A Burglary Gone Wrong
Once in custody, Mullins changed his tune. He went into a detailed account with a ranger of how he killed Manu at around 2 a.m.
Though Manu had been asleep when Mullins arrived, Mullins claimed she woke up while he rummaged through the bedroom. Mullins panicked and told the ranger he used a knife laying on the dresser to stab her.
Mullins: “She screamed a lot.”
Ranger: “She got up? Then what happened?”
Mullins: “I slammed her to the ground.”
Mullins said he killed Manu at Peter’s behest, but investigators did not find anything to support the claim. Mullins told Dateline that his intent was to steal Peter’s guns; he never meant to harm anyone but adrenaline took over when Manu woke up. The teen said he regrets what he did.

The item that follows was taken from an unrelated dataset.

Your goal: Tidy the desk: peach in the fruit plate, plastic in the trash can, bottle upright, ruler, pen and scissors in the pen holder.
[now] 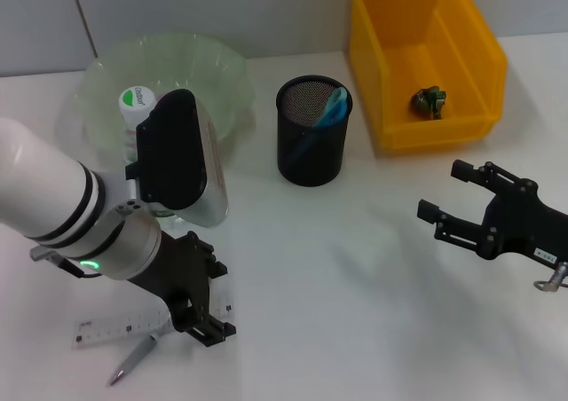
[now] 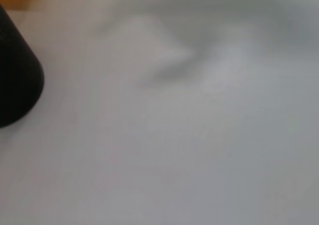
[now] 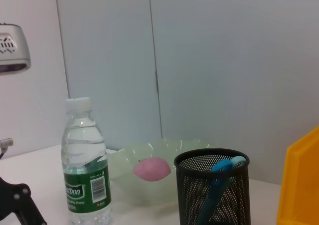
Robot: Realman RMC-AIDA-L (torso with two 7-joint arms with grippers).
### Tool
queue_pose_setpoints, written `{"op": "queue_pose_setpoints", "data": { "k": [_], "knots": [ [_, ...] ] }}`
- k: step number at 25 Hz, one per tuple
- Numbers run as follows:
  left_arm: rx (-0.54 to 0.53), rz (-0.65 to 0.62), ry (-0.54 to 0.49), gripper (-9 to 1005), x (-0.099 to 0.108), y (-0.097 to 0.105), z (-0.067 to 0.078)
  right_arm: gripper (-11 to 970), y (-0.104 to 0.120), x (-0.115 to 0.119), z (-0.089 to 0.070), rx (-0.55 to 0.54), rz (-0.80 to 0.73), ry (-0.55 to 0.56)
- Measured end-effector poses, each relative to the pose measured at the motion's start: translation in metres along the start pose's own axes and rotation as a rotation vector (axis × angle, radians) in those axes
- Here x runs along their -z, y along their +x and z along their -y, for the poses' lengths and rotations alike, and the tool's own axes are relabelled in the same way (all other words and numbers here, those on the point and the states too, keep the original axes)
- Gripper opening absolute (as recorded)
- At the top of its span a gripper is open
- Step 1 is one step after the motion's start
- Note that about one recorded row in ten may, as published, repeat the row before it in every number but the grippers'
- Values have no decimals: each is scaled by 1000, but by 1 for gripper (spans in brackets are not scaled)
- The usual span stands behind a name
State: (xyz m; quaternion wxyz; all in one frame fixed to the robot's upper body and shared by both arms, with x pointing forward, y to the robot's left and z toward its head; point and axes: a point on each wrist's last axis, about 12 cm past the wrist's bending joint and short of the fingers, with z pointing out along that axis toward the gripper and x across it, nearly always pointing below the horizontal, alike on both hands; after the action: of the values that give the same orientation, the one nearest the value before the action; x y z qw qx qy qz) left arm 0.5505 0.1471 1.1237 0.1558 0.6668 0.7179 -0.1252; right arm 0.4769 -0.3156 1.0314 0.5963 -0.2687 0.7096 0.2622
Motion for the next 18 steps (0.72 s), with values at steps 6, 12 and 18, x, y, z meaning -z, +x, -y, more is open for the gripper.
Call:
{"op": "queue_pose_setpoints", "data": {
  "k": [6,12,18],
  "knots": [
    [-12,2,5,796,-1,-1,1,819,1,-1,-1,-2,0,-2],
    [-26,0,9,796,-3,-2,3,819,1,-1,-1,-3,0,-2],
    [-22,-3,11,796,-5,-1,2,818,1,-1,-1,-5,-3,2]
  ]
}}
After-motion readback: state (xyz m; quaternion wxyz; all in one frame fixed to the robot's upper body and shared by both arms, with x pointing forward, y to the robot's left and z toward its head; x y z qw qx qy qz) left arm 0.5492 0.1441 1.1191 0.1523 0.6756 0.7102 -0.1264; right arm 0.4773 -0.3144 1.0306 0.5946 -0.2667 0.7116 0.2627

Mullins pleaded guilty and was sentenced to 55 years, according to The Graham Leader.
The Allen Family Copes in Silence
The close-knit town, where everybody knows each other, has been eerily quiet about Manu’s murder. “I haven’t heard anybody really talk about it,” Wilk says. “There’s been some tragic events that happened there; once it’s all over and done with and the dust settles, you really don’t hear a lot more about it.”
Melanie told A&E Crime + Investigation in a written message that her mom’s murder “brings back nothing but painful memory and triggers PTSD” for her and her family. She requests privacy for the Allens “when it comes to this matter.”
Wilk retired soon after Manu’s murder. When he ran into Peter afterward, the widower asked him if the tragedy contributed to him stepping down.
“It’s one of the driving reasons,” Wilk admits. “It was hard for me to be in the same room as Kiara. Her and my daughter Keirah were good friends. As far as I know, they still talk to each other. We had to go to this scholarship thing and she was there. It was just so hard to be in there because I know at that moment that all the hope you had in the world was lost.”
Wilk hasn’t talked to Peter much since the murder, though, he’ll occasionally drive through the Allens’ neighborhood. Passersby would never be able to imagine the horror that took place there. “Peter still lives in the same house,” Wilk says. “It still pretty much looks the same.”